> [Try it] Give the data again exactly as written, skipping any pictures.

%%

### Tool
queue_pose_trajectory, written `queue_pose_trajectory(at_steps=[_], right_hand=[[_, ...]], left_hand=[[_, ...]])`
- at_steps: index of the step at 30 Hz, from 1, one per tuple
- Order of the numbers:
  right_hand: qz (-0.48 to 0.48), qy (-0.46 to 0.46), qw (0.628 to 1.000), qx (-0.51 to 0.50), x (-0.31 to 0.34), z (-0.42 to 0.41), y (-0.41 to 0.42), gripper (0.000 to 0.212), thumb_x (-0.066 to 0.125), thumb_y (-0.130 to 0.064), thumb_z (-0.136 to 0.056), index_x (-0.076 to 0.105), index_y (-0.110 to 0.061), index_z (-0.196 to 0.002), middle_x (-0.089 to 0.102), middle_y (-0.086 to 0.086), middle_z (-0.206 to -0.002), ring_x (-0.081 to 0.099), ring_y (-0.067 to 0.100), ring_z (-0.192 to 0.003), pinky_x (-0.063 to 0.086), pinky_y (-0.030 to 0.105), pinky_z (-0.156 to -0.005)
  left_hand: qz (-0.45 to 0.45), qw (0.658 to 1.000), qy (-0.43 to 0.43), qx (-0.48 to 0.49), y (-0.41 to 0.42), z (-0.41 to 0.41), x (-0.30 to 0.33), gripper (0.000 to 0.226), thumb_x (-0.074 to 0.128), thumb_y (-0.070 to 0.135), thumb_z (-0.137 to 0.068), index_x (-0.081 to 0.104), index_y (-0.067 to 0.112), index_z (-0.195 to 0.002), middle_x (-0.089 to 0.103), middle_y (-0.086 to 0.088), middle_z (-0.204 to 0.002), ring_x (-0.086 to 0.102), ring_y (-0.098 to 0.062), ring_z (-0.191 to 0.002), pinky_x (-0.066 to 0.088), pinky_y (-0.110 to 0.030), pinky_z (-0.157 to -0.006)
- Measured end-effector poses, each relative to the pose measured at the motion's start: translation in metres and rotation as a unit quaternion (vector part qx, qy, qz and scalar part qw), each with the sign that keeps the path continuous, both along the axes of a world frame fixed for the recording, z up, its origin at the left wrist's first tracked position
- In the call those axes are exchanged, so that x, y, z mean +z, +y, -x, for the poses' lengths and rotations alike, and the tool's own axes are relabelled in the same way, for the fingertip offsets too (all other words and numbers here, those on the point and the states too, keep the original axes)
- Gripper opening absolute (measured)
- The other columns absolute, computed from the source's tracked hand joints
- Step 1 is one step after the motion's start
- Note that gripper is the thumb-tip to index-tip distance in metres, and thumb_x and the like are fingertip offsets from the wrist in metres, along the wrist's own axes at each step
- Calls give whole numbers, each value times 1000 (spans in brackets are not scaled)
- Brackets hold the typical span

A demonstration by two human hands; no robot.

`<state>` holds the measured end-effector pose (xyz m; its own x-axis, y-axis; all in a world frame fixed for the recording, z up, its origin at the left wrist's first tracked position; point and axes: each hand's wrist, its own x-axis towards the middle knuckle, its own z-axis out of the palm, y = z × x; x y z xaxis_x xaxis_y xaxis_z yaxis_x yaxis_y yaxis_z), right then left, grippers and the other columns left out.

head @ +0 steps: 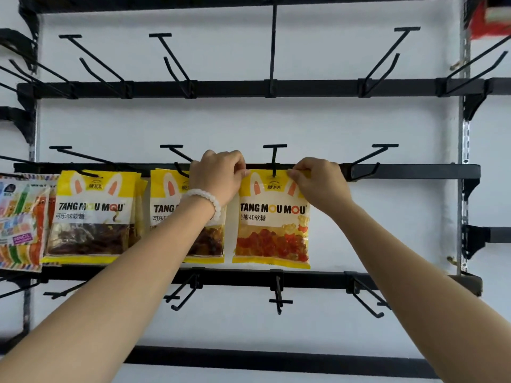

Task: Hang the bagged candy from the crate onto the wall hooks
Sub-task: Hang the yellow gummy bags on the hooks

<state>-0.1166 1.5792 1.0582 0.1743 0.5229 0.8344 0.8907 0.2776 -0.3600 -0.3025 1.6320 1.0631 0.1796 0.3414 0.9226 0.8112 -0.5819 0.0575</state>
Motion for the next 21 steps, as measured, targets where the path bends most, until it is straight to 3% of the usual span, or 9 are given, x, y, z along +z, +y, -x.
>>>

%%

> [Solution to the exercise]
### Tool
queue_pose_trajectory, written `queue_pose_trajectory(at_steps=[_], right_hand=[[_, ...]], left_hand=[[_, ...]])`
- at_steps: index of the step at 30 Hz, from 1, one per tuple
- Order of the numbers:
  right_hand: qz (-0.48 to 0.48), qy (-0.46 to 0.46), qw (0.628 to 1.000), qx (-0.51 to 0.50), x (-0.31 to 0.34), z (-0.42 to 0.41), y (-0.41 to 0.42), gripper (0.000 to 0.212), thumb_x (-0.066 to 0.125), thumb_y (-0.130 to 0.064), thumb_z (-0.136 to 0.056), index_x (-0.076 to 0.105), index_y (-0.110 to 0.061), index_z (-0.196 to 0.002), middle_x (-0.089 to 0.102), middle_y (-0.086 to 0.086), middle_z (-0.206 to -0.002), ring_x (-0.081 to 0.099), ring_y (-0.067 to 0.100), ring_z (-0.192 to 0.003), pinky_x (-0.063 to 0.086), pinky_y (-0.030 to 0.105), pinky_z (-0.156 to -0.005)
  left_hand: qz (-0.45 to 0.45), qw (0.658 to 1.000), qy (-0.43 to 0.43), qx (-0.48 to 0.49), y (-0.41 to 0.42), z (-0.41 to 0.41), x (-0.30 to 0.33), gripper (0.000 to 0.226), thumb_x (-0.074 to 0.128), thumb_y (-0.070 to 0.135), thumb_z (-0.137 to 0.068), index_x (-0.081 to 0.104), index_y (-0.067 to 0.112), index_z (-0.195 to 0.002), middle_x (-0.089 to 0.103), middle_y (-0.086 to 0.088), middle_z (-0.204 to 0.002), ring_x (-0.086 to 0.102), ring_y (-0.098 to 0.062), ring_z (-0.191 to 0.002), pinky_x (-0.066 to 0.088), pinky_y (-0.110 to 0.030), pinky_z (-0.157 to -0.006)
- Measured end-effector poses, each relative to the pose measured at the motion's start: translation in metres and rotation as a unit quaternion (vector part qx, qy, qz and scalar part qw), each with the sign that keeps the path continuous, both along the axes of a world frame fixed for the recording, z up, its origin at the left wrist's first tracked position
- In the call those axes are exchanged, so that x, y, z mean +z, +y, -x, for the poses' lengths and rotations alike, and the tool's own axes are relabelled in the same way, for the fingertip offsets too (all other words and numbers here, those on the point and the states too, keep the original axes)
- Gripper opening absolute (measured)
- The other columns absolute, computed from the source's tracked hand joints
- Step 1 is one step after the motion's start
- Note that gripper is the thumb-tip to index-tip distance in metres, and thumb_x and the like are fingertip offsets from the wrist in metres, along the wrist's own axes at each step
- Calls give whole numbers, each value times 1000 (spans in brackets are not scaled)
- Brackets hold the typical span

A demonstration by two human hands; no robot.

`<state>` holds the measured end-effector pose (xyz m; its own x-axis, y-axis; all in a world frame fixed for the recording, z up, its origin at the left wrist's first tracked position; point and axes: each hand's wrist, its own x-axis towards the middle knuckle, its own z-axis out of the palm, y = z × x; x y z xaxis_x xaxis_y xaxis_z yaxis_x yaxis_y yaxis_z), right then left, grippers and the other columns left out.

head @ +0 steps: 

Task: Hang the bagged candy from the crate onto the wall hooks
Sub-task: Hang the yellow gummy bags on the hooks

<state>-0.1166 1.5792 1.0582 0.1743 0.5229 0.8344 0.8907 0.2776 -0.3600 -0.3025 1.6320 1.0631 0.1796 0.3414 0.9226 0.8112 -0.5819 0.0575</state>
Motion for the next 21 steps, as measured, targets where the path bends most, until it is straight to 3% of the usual span, or 9 are given, x, y, z along +z, +y, -x.
>>>

What was asked for in the exercise is now done.